Way back in April, I dismissed the debut of Great News (Thursdays, NBC) as an inferior Tina Fey production that lacked the snap of 30 Rock and Unbreakable Kimmy Schmidt, and I saw no point in the casting of Nicole Richie. But by the time the newsroom comedy wrapped its initial 10 episodes, Great News had found its goofy groove, and Richie proved herself to be an adept comic actress. (Let’s just pretend that VH1’s Candidly Nicole never happened.) Sure, Andrea Martin could dial it down a little—OK, a lot—but so what? Season 2 continues the subtle-but-sharp transformation into 30 Rock 2.0, meaning Great News is no longer the worst sitcom on NBC … here’s looking at you, Will and Grace.
Like Ghost Wars, Superstition (series debut Friday, Oct. 20, Syfy) is an effectively creepy Syfy show saddled with a lame title: C’mon, Ghost Wars sounds like a reality series about haunted storage units, and Superstition sucks hard enough for Freeform. The setup for Superstition, however, is solid: The Hastings family (patriarch-ed by series creator/producer Mario Van Peebles) runs the only funeral home in a small Georgia town, and they also specialize in “afterlife care” for souls who met mysterious deaths by demonic “Infernals” (there’s your title!), and generally kick supernatural ass. Bonus: Where the wildcard of Ghost Wars is singer Meat Loaf, Superstition has pro ’rassler Diamond Dallas Page. Spooky!
We’ll always have October, and we’ll always have The Walking Dead (Season 8 premiere Sunday, Oct. 22, AMC). Like the zombie apocalypse and Christianity, it’s never going away, but we must keep fighting to vanquish them anyway. Eight seasons is plenty, though I would argue that Showtime’s Shameless should run at least 20, because it is the greatest series on TV, and I’d win the argument, so shut up. As for TWD’s Season 8 premiere, it’s more of the same: blood, action, dripping flesh, more blood, flannel, homoerotic glances between Rick and Daryl, etc. Me, I’m curious to see if the righteous morons who were outraged at Season 7’s “family unfriendly” violence—in a cable show about zombies!—will be back.

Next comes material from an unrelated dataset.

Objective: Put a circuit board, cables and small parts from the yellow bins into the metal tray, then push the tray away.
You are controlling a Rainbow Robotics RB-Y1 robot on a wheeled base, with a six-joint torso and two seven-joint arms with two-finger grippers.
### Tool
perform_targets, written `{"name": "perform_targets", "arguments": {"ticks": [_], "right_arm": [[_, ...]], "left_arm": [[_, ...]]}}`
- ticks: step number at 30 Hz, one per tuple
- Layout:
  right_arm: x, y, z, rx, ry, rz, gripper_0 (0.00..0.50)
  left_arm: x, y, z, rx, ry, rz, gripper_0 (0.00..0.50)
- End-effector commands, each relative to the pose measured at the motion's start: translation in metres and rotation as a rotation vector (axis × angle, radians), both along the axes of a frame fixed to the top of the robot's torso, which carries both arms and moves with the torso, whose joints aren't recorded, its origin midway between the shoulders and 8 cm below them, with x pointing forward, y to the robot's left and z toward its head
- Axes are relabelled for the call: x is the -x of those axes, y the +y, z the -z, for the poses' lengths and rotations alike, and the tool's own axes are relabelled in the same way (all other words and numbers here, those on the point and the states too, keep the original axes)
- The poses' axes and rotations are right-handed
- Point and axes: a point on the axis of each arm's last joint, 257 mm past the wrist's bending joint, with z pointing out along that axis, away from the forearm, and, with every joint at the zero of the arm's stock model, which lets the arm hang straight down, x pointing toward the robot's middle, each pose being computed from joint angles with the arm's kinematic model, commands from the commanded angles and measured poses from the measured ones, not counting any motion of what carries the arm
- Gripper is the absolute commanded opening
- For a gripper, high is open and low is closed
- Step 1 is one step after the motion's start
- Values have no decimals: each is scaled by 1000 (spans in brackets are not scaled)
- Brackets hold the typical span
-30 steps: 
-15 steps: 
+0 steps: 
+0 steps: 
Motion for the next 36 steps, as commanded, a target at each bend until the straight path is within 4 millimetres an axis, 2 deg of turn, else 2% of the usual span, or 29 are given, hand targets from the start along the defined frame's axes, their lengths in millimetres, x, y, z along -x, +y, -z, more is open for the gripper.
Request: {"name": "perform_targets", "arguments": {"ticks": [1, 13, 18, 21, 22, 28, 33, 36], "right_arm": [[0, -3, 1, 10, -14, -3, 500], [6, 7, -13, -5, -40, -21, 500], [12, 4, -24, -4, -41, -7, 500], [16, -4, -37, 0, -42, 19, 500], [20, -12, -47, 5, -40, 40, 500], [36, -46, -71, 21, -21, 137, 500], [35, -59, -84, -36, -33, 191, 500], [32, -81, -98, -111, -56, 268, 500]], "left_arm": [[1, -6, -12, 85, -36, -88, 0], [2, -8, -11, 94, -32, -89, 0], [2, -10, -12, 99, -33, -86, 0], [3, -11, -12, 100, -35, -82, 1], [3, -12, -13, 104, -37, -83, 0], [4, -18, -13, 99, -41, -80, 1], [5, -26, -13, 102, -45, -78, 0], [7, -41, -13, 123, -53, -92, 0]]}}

Too much has been written about why Kevin Can Wait (Mondays, CBS) killed off a perfectly good wife character in order to reunite Kevin James with ex-King of Queens co-star Leah Remini in Season 2, and not nearly enough about why this piece of shit is still on. So … why is this piece of shit still on? It’s a forced, painfully unfunny sitcom that’s an insult to even the intelligence of CBS viewers who’ve allowed four seasons of Scorpion to just happen, and the addition of Remini makes little difference when the writing is nowhere near the caliber of King of Queens’ writing (which wasn’t gold, but at least it was, you know, comedy). Please join me again in 2026 when I rewrite this paragraph for KCW’s Season 10 premiere.
Like a bizarre collision of Martha Stewart Living and the comic actress’ cult favorite Strangers With Candy, At Home With Amy Sedaris (series debut Tuesday, Oct. 24, TruTV) is the how-to crafting, cooking and hospitality show of the end times—or, at least, the weirdest thing on TruTV. Modeled loosely on Sedaris’ books I Like You: Hospitality Under the Influence and Simple Times: Crafts for Poor People, At Home combines utterly useless homemaking tips with sketch comedy and game guests (like Paul Giamatti, Jane Krakowski, Sasheer Zamata and the infamously humorless Michael Shannon). This takes the surreality of Martha and Snoop’s Potluck Dinner to a whole ’nother level.
Speaking of Snoop, what’s this all about? Snoop Dogg Presents The Joker’s Wild (series debut Tuesday, Oct. 24, TBS) is based on ’70s game show The Joker’s Wild, which involved a giant slot machine and trivia questions; in Snoop’s house, the slot machine remains, but the trivia has been replaced with “giant dice, playing cards, streetwise questions and problem-solving.” At least it’s kinda new, unlike Drop the Mic (series debut Tuesday, Oct. 24, TBS), which is just a celebrity rap battle rip-off of Nick Cannon’s Wild n’ Out given a cheese-glaze finish. Then again, Lip Sync Battle looked none too promising when it debuted, and that gave us … well, Chrissy Teigen’s boobs.